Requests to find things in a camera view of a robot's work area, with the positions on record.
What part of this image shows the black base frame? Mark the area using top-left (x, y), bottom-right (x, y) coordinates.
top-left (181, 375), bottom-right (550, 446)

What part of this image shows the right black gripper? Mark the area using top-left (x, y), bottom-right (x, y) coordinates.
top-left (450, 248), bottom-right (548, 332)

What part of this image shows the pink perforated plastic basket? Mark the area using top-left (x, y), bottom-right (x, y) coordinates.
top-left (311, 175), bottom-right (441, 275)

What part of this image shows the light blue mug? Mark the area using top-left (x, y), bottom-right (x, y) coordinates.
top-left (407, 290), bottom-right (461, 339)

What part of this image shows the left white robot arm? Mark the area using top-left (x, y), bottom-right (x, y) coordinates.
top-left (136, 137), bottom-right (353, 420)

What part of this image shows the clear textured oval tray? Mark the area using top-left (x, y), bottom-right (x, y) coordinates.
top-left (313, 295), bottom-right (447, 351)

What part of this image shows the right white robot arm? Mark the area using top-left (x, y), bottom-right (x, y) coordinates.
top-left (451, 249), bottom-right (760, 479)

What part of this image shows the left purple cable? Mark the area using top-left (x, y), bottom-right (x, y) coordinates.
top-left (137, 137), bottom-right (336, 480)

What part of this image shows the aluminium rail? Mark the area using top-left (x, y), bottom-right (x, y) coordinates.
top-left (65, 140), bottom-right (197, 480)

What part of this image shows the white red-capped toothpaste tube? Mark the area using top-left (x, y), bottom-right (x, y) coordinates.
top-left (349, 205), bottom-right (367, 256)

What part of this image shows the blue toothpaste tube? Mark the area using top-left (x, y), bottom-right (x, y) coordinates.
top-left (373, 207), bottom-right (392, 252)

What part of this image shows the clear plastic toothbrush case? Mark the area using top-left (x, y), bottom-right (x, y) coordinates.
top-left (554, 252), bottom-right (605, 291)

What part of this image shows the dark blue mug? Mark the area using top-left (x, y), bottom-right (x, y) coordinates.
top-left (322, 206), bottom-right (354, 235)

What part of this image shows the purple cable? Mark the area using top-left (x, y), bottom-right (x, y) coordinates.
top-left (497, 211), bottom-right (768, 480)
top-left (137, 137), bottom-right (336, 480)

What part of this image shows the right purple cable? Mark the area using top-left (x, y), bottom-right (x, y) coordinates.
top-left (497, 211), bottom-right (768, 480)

===

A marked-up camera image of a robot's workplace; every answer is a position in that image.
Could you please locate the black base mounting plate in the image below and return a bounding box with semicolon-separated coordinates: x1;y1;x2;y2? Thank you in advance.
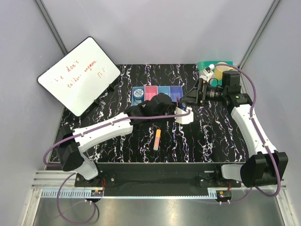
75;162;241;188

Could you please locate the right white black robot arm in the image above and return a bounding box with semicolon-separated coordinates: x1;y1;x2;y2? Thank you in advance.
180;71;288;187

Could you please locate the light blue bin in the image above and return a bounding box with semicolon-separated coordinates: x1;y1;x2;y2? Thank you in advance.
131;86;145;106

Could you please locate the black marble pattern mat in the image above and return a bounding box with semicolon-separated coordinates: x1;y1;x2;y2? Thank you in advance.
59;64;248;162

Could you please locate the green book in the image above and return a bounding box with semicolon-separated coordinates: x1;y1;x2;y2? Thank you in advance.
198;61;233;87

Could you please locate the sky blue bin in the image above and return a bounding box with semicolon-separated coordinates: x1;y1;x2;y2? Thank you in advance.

===

Instructions to follow:
If a line in the listing contains the string "camera", copy it.

Expected answer:
Requests to find things in a camera view of a robot's work area, with the positions on record.
A marked-up camera image of a robot's workplace; every answer is a position in that image.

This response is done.